EXERCISE AIM -
Copy out each line below exactly as it appears.

DATASET EXCERPT -
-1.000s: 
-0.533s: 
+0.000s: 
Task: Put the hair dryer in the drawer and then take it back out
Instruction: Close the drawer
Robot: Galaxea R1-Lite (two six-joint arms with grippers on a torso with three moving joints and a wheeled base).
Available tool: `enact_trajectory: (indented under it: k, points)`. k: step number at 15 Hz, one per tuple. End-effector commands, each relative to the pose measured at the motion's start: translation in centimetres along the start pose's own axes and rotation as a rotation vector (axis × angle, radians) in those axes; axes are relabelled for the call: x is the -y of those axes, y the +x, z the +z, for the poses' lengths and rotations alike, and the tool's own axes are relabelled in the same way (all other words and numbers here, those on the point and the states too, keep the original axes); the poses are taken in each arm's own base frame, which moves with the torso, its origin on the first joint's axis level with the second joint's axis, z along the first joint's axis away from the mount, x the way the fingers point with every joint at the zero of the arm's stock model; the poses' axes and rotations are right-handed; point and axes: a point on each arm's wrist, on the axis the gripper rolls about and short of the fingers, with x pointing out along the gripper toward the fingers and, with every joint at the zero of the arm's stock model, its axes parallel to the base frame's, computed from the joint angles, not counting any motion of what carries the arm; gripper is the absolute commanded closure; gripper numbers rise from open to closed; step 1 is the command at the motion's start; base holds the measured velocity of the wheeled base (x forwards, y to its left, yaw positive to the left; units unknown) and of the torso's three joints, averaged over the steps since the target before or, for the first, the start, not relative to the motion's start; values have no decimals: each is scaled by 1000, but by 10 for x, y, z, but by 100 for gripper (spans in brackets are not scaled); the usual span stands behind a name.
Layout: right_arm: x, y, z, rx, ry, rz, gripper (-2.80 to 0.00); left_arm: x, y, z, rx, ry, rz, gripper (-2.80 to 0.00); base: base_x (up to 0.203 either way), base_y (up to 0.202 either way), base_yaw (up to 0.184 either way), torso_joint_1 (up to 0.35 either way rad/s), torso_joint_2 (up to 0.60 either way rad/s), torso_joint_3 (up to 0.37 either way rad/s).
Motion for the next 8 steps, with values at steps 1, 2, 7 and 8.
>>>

EXERCISE ANSWER -
-1.000s: 
-0.533s: 
+0.000s: 
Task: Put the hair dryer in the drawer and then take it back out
Instruction: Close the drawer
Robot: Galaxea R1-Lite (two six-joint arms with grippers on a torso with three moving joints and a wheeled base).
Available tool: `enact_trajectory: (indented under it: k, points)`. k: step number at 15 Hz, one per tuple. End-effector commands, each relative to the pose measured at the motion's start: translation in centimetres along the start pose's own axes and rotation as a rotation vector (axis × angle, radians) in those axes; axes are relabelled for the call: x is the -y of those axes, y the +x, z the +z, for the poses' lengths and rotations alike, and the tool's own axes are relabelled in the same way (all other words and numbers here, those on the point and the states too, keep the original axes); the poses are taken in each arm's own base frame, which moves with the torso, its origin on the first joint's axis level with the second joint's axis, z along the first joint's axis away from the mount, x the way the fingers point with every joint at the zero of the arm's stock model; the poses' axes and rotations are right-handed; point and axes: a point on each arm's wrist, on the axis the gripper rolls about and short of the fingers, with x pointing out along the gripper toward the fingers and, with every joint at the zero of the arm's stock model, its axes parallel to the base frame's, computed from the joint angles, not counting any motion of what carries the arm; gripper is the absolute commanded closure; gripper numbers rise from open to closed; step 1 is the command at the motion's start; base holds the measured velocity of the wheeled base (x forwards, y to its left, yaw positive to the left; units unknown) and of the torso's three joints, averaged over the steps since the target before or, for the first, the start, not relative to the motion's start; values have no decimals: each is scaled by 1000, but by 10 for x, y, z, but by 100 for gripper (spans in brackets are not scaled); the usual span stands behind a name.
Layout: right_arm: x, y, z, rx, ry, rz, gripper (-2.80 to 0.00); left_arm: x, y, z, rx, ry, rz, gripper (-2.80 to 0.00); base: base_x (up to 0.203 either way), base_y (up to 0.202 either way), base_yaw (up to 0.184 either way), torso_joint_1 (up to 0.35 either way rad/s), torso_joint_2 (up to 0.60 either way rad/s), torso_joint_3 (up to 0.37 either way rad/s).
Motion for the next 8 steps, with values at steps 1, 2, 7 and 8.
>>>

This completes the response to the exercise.